Dye-sensitized solar cells (DSCs) have attracted worldwide attention due to their low cost and versatility. Porphyrins have broad and intense absorption in the visible region, versatility in tuning the molecular structure. Early porphyrin dyes are generally β-functionalized meso-teraarylporphyrins. In the late 2000s, several groups began to pay their attention to meso-functionalized porphyrins. In 2010, the meso- functionalized porphyrin dye with donor-π-acceptor structure, achieved an efficiency of 11%. Since then, dozens of donor-π-acceptor porphyrin dyes with >10% efficiency have been reported. In 2014, the energy conversion efficiency of 13% was reached.

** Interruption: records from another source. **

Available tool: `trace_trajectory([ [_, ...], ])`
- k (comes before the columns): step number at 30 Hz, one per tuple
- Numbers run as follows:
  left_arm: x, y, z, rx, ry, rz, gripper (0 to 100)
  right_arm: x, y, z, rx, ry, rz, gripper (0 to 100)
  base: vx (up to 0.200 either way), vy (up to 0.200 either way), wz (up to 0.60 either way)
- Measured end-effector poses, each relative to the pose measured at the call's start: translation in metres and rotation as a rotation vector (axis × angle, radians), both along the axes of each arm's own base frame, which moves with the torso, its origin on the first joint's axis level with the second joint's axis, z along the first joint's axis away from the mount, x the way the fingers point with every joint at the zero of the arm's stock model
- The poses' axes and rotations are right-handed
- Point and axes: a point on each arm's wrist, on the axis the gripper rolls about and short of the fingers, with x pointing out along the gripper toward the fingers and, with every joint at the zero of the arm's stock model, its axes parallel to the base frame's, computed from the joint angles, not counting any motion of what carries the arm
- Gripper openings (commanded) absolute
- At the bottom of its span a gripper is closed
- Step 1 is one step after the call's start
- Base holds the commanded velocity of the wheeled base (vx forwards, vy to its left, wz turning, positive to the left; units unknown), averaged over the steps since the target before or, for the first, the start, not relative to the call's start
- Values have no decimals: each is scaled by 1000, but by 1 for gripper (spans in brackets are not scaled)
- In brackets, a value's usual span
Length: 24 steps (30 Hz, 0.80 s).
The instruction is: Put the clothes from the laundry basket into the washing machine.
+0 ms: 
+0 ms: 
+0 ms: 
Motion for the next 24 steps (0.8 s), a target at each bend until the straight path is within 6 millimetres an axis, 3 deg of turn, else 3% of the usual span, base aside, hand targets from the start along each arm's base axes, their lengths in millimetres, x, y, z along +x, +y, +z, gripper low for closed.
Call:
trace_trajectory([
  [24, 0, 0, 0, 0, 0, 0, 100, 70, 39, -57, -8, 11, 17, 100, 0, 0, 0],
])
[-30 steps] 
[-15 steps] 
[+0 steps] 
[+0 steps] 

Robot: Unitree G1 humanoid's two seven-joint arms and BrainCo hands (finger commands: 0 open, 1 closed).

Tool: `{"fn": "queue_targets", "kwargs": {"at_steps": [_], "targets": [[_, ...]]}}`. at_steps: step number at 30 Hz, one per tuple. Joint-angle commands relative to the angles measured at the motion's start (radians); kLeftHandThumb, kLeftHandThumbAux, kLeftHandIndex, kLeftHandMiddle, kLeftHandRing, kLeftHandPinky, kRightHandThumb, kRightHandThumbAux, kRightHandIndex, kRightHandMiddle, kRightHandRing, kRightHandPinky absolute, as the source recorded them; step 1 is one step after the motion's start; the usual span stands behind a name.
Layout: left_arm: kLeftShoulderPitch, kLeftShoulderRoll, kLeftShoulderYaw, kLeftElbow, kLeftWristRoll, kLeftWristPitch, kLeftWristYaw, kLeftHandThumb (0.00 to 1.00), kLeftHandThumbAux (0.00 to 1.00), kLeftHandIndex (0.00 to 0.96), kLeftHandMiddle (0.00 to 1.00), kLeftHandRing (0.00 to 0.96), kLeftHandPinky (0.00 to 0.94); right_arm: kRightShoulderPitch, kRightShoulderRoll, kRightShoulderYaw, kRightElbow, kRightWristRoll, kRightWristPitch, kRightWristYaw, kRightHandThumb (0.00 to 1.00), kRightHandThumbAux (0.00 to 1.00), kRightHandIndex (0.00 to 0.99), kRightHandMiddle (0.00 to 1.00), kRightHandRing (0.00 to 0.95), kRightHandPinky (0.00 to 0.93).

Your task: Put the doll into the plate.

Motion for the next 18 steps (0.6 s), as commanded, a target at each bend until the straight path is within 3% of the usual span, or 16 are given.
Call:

However, some challenges still exist including inefficient photon capture in the regions around 520 nm and >700 nm, severe aggregation because of porphyrin’s planar structure and rich π electrons, and poor long-term stability resulting from the weak binding capability of the anchoring group. In this chapter, we will provide readers the operation principles of DSC, an evolution of porphyrin dyes as the best candidates for DSCs, and challenges facing porphyrin dyes for DSCs. Different design strategies, synthetic protocols, as well as their photovoltaic performance of representative dyes will be discussed.

Keywords

Porphyrin Solar cells Photovoltaics Synthesis 

Notes

Acknowledgments

HH thanks Department of Chemistry & Biochemistry, Eastern Illinois University, for the support of this work.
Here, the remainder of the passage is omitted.